Historically, the Facebook it has a strict policy of not allowing minors under the age of 13 within its grounds which, in my view, is a completely correct decision as it is one of the most infested services with controversial content and bad elements of all kinds. Now, however, Mark Zuckerberg?s giant is making the first exception with the launch of the Messenger Kids.
The new application from the Menlo Park company is being made available today, at a preliminary stage in the United States, and will be progressively launched in the rest of the world. It is a way to connect children of all ages with their friends and relatives, always through their parents' accounts who can, of course, control all the child's actions online, see who they are talking to and block certain contacts.
Little ones won't need (incidentally, they can't) create a Facebook account to use the app; only parents who must have a profile on the social network and, from it, will create a ?sub-account? of the child providing only his first and last name and, optionally, a profile photo. The user user will then be able to chat by text or video conference, individually or in groups with relatives and contacts of their previously authorized parents; if the child wants to talk to a friend the same age, the parents of both will have to be friends on the network so that they can connect.

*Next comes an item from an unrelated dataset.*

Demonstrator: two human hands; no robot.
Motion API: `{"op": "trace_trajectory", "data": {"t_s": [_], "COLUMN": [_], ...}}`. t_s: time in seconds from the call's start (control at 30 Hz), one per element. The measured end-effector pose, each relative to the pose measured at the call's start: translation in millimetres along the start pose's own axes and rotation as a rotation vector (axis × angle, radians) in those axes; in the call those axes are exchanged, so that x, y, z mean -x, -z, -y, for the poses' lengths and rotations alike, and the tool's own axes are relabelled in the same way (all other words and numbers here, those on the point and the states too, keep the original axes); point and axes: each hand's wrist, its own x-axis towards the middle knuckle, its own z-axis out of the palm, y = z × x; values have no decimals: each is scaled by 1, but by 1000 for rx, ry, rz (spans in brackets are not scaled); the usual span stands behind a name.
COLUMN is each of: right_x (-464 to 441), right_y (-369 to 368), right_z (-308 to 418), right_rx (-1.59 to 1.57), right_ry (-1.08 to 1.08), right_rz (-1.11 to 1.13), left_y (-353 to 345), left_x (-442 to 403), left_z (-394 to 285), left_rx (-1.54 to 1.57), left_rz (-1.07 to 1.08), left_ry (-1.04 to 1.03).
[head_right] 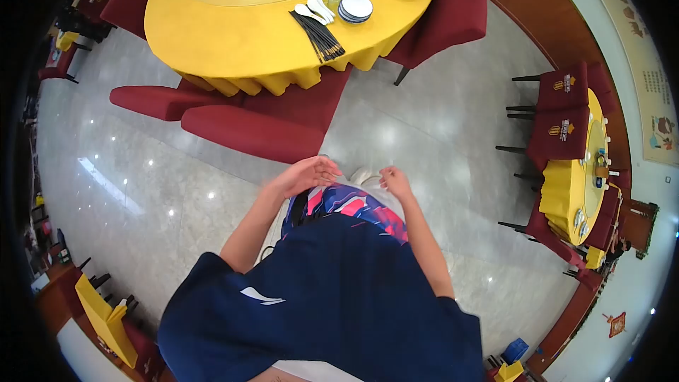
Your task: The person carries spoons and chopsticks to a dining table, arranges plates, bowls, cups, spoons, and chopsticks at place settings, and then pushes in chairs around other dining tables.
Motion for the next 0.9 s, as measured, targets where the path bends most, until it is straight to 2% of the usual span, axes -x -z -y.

Parents, then, will have full control over their child's network activities. They must approve each profile that wants to contact the child, and may block accounts that they suspect are suspicious. If the little ones do something like blocking, parents will be notified immediately. According to Facebook, the app was developed in partnership with the NPTA (National Parent Teacher Association, or the Association of Parents and Teachers of the USA), does not carry advertisements and has contents, such as stickers and masks, designed especially for children.
Messenger Kids, designed for children from 6 to 12 years old, is already available for free on the American App Store and will arrive on Android in the coming weeks. Global expansion will follow.